As Paris faces terror again, has liberalism failed?

The western world is full of the distractions that our prosperity and liberal values allow.  So much so, that for the most part we forget that we are at war.  Then along comes a tragedy like the Paris attacks yesterday night, and for a few days – sometimes even weeks – we remember again about our war.

It is a war like no others before it.  It doesn’t often come onto our soil, but it pervades our governments’ and security forces’ actions almost in total. Our military forces are nearly exclusively engaged in military action in the middle east; our security services dedicate the majority of their attention to threats from that same middle east. 

But this isn’t just a one-sided military war.  It is a culture war too.  It is a war of liberalism versus fundamentalism, and the hinterland of this cultural dimension is at the heart of fears about the refugee crisis dominating Europe.

There is no clear resolution.  Well, there is no clear resolution that commands political support.  On our own domestic front – thrown into stark relief once again by the killing of over 120 innocent Parisians doing nothing more warlike than enjoying the leisure offered by a liberal society – it is an obvious misnomer to equate the killers with a single religion.  Their creed is a more nihilistic brand of fundamentalism, and that exists across all religions.  These particular fundamentalists are more militarised because their immediate counterparts in the middle east are militarised, but their core opposition to the values of liberalism are not much different from the opposition of any fundamentalist to the values of an individualist, free-thinking society.

So how did liberalism get here?  How has a western society, drawing its guiding principles from an ideology which elevates tolerance and individual freedom get to a point where it is in a terrible, almost underground war on its own soil against those who want to dismantle it?

Perhaps the problem originated with the inability of western governments to divorce themselves from an interventionism that has also been part of liberalism.  Liberalism shouldn’t be interventionist – or expansionist – but the foreign policies of liberal governments have never quite subscribed to that view.  Inevitably perhaps, since governments are the least able to protect themselves against a corruption of power which demands your aggressive defence against known and unknown enemies.

Thus, in the name of defending liberal values, western governments have found themselves at war. And they are finding what true liberals could have told them all along – war is fundamentally destructive of liberal values, both internally and externally.

Externally, in the ways we have seen.  The enemies the war has created do come after you, and if they themselves are weak then they come after your weakest element too.  IS are a brutal, murderous group governed by an abominable fundamentalist mentality, but compared to the military complexes of the liberal nations they are weak.  They win on the ground because our governments have started to hesitate in their use of their own military power.  Hesitated too late, alas.  So IS attacks in a way that their weakness finds most effective.  By taking aim at the ‘soft underbelly’ of western society. 

Internally, the threat to liberalism exists because each time an attack takes place, more credibility is given to the idea that governments and their forces should increase their own domestic power.

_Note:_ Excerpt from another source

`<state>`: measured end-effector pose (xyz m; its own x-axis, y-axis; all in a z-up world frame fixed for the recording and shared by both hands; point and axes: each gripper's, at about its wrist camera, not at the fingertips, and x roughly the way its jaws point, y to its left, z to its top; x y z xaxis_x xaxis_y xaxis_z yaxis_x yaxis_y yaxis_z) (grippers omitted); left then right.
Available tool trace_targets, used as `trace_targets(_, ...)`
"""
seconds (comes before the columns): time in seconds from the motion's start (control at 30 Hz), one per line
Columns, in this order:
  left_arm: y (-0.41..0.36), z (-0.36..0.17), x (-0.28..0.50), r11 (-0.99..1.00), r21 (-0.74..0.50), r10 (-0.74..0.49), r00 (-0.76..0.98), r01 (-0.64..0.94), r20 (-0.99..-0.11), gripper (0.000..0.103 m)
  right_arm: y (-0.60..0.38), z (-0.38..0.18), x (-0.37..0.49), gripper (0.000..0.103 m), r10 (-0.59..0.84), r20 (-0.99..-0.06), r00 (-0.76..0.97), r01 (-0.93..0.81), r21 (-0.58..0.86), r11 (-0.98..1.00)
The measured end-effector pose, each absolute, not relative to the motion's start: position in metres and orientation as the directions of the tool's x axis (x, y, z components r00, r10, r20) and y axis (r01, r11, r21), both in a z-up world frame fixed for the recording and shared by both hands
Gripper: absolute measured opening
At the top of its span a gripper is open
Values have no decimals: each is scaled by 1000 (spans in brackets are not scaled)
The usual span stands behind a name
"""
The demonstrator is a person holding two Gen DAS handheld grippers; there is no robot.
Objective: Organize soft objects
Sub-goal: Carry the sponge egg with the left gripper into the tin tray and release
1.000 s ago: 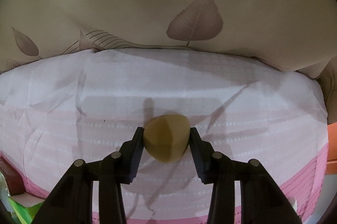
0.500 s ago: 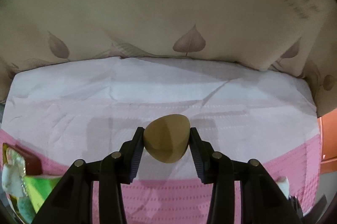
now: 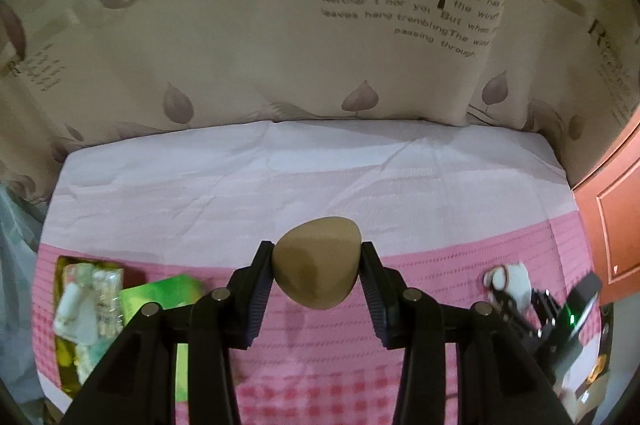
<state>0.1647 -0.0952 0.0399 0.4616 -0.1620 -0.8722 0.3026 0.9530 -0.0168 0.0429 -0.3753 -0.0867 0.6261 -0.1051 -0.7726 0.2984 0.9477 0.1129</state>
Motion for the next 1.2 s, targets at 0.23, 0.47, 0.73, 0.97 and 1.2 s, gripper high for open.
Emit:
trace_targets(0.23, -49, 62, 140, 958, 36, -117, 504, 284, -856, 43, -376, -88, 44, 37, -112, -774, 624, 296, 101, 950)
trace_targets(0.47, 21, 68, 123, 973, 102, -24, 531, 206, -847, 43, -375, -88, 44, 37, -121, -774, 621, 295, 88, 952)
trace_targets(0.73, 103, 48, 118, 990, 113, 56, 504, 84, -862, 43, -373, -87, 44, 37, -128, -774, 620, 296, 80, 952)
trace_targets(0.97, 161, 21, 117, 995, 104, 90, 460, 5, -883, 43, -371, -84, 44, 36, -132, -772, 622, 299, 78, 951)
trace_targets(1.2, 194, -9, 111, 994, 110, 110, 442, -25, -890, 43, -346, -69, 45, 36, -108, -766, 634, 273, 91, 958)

So has liberalism failed?  How do we escape this desperate cycle?  There will not be wanting voices to call for greater action in Syria; more bombings of sometimes military and sometimes civilian targets.  More boots on the ground.  More action in Iraq too perhaps.  Maybe Afghanistan.  But consider this.  The only real path for military success is to engage in a full, total and continuous war until we have utterly decimated and destroyed all the forces arraigned against us; and then to maintain a full military presence to suppress any resurgence of that fundamentalism which militates against us for as long as such feelings might exist.

Read that last bit again and see if it has any likelihood to it whatsoever.  Of course it doesn’t.  Not even war-based empires like Rome succeeded in such a path for any length of time.  But it is the only way of operating if you want to go down the path of military success.

Alternatively, we could try and rescue liberalism and the societies which embrace it by beginning the slow, painful retreat from interventionism.  It won’t be easy.  The seeds of terrorist opposition that have already been sown are still growing and being harvested, and will be a long time before that soil can finally dry up.  There is still a long slog ahead for governments and security services as they seek to protect their societies without reducing them to illiberal states.  But if we really want to escape from the cycle of mindless, fundamentalist, random attacks on the innocent of our societies, then we have understand where it has come from.  And it came from the failure of liberal governments to fully embrace an ideology that should never have allowed them to send half-hearted military forces into areas they barely understood.